-- Source material follows --
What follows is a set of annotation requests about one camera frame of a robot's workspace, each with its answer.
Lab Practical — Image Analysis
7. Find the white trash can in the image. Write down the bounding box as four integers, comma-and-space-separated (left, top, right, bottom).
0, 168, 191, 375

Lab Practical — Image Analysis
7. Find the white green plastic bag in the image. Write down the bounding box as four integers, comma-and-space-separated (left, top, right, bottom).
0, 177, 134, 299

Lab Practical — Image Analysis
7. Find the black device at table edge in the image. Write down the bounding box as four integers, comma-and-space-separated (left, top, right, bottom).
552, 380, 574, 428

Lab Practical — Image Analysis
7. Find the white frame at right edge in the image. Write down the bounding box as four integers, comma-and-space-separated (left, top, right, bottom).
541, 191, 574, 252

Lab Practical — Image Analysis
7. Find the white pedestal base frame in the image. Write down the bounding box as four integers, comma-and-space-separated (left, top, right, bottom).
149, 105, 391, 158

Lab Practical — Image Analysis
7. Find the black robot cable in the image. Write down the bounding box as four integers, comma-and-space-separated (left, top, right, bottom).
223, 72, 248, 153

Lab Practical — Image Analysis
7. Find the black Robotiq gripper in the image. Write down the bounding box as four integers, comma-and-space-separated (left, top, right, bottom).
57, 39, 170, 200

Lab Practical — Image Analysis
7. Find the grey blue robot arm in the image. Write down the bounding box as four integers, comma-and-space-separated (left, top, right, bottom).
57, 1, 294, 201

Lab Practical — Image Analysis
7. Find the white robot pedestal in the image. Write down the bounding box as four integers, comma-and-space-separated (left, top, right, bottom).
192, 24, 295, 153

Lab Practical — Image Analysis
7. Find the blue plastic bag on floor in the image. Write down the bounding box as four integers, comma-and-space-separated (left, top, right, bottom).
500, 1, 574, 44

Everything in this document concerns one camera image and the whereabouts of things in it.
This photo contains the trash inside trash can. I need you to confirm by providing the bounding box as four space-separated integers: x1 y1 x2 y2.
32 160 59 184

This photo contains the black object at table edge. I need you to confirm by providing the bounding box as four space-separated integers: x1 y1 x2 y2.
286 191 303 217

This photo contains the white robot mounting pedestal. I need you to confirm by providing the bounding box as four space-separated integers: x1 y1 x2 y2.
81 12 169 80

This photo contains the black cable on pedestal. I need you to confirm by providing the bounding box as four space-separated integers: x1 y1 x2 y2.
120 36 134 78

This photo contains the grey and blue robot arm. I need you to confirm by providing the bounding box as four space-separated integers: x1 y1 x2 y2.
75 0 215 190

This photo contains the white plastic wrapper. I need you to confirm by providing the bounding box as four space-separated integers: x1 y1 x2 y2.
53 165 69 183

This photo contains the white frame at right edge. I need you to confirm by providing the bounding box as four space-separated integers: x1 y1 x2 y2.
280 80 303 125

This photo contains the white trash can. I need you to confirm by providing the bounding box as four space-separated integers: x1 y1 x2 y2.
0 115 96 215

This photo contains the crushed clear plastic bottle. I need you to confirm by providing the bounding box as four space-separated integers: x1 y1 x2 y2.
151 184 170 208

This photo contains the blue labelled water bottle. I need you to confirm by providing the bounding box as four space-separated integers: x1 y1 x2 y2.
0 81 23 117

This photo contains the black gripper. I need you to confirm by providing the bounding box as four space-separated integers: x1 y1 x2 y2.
-- Source material concluded --
- **Work to be completed**:
Copy each line above where the string "camera" occurs.

- **Answer area**:
What follows is a set of annotation requests about one camera frame of a robot's workspace, each with its answer.
Everything in this document concerns one camera image and the whereabouts of things in it.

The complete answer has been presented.